ABOUT THIS EXERCISE -
The answer must be every line from the entries below that contains "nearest".

------ DATASET EXTRACT ------

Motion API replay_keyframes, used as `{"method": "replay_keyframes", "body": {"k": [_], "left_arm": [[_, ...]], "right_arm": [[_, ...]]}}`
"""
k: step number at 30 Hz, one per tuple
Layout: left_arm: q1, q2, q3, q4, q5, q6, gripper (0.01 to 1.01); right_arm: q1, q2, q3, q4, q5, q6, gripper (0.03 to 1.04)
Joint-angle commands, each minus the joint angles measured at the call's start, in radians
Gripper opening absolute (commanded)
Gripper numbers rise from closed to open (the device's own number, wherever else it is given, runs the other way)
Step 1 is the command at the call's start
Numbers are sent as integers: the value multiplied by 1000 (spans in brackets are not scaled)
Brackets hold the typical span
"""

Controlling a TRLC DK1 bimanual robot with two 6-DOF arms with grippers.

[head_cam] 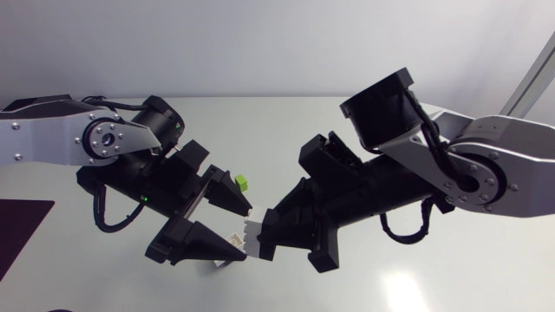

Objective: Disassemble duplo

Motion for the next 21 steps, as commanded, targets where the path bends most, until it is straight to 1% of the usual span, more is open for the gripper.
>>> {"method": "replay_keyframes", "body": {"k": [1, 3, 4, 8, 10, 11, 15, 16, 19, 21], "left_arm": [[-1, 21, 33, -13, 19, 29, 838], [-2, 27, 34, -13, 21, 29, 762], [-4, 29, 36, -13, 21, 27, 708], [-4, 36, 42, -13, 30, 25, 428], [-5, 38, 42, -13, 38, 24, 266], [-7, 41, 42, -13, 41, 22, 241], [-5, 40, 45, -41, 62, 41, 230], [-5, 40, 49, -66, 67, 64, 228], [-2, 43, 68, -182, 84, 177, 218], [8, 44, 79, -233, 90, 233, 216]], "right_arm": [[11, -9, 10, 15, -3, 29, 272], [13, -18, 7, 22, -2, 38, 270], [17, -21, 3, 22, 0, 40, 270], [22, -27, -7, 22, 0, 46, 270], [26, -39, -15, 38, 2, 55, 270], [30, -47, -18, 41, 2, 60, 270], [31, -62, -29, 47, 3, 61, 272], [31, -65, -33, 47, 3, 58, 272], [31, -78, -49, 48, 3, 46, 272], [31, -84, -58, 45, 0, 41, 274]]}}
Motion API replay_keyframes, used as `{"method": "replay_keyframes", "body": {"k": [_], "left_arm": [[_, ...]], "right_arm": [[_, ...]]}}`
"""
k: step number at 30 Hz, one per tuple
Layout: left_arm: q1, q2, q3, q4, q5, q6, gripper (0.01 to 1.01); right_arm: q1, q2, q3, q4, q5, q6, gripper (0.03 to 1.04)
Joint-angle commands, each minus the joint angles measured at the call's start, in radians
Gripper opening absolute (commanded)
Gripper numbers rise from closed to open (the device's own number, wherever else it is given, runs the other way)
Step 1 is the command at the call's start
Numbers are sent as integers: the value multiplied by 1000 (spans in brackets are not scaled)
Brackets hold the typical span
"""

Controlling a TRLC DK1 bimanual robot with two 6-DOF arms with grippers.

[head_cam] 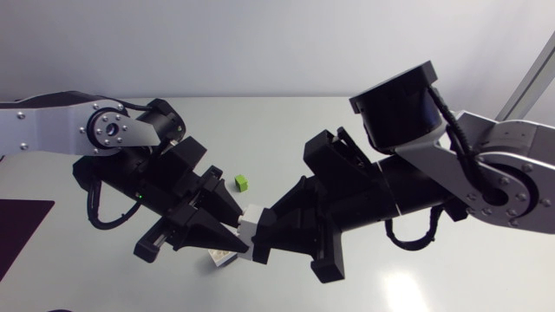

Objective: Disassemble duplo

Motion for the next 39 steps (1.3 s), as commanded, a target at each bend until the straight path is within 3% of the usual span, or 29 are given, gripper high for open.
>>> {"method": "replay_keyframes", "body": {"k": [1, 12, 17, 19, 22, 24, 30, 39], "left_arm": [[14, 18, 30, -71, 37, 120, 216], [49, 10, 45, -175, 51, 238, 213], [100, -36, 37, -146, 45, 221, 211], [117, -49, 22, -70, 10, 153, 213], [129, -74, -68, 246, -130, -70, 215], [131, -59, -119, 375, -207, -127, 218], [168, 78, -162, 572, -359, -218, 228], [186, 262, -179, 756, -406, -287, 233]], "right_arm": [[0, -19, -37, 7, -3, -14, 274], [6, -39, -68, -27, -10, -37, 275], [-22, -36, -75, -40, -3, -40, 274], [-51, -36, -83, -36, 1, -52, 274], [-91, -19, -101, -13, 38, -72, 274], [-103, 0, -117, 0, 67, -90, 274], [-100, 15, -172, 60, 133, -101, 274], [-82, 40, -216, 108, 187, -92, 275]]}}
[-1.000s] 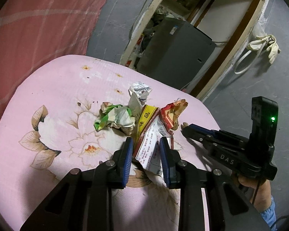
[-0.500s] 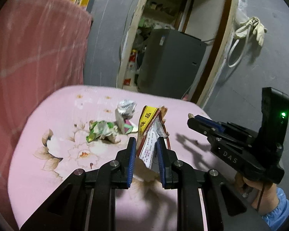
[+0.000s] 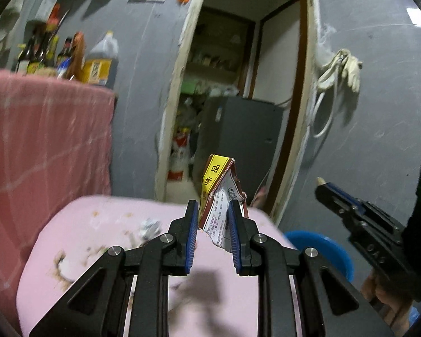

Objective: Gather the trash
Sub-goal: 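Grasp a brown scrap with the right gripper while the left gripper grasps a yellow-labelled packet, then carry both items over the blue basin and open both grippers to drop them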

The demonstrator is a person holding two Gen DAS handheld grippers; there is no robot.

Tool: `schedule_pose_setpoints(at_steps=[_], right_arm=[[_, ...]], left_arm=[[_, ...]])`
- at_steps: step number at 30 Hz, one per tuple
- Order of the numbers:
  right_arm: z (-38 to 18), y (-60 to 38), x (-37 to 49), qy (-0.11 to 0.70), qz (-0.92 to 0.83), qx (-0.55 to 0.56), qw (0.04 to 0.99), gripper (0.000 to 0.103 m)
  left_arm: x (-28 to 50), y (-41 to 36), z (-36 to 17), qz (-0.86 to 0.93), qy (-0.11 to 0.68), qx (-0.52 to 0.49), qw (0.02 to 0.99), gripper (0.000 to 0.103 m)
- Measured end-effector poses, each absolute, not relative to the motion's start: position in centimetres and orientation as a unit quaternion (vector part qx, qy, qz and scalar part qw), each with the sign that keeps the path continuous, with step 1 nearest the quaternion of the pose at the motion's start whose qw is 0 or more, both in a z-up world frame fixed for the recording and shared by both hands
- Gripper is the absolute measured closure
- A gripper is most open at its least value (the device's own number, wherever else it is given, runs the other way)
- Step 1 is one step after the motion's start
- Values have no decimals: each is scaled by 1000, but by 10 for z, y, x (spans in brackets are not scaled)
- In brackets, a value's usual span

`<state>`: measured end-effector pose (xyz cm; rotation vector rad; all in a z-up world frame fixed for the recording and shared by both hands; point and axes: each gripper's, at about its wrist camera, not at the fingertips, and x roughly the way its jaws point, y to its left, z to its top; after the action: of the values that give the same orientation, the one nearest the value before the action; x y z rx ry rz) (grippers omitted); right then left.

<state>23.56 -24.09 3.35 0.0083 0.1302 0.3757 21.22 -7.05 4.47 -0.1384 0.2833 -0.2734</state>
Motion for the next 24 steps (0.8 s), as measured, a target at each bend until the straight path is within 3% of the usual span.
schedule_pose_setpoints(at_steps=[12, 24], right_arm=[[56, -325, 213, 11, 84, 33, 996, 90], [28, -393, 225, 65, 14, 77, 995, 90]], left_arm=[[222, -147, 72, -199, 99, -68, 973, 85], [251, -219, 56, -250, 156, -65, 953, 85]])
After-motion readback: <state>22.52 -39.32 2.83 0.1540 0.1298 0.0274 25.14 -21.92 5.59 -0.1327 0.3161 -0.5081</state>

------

WRITTEN RESPONSE -
- Measured end-effector poses, each absolute, not relative to the motion's start: position in centimetres and orientation as a unit quaternion (vector part qx, qy, qz and scalar part qw), each with the sign that keeps the path continuous, with step 1 nearest the quaternion of the pose at the motion's start whose qw is 0 or more, both in a z-up world frame fixed for the recording and shared by both hands
`<state>`: measured end-effector pose (xyz cm; rotation vector rad; all in a z-up world frame fixed for the recording and shared by both hands; point and axes: each gripper's, at about its wrist camera, not at the fingertips, and x roughly the way its jaws point, y to its left, z to its top; after the action: of the values that give the same orientation, the one nearest the value before the action; x y z rx ry rz) (grippers omitted); right then left.

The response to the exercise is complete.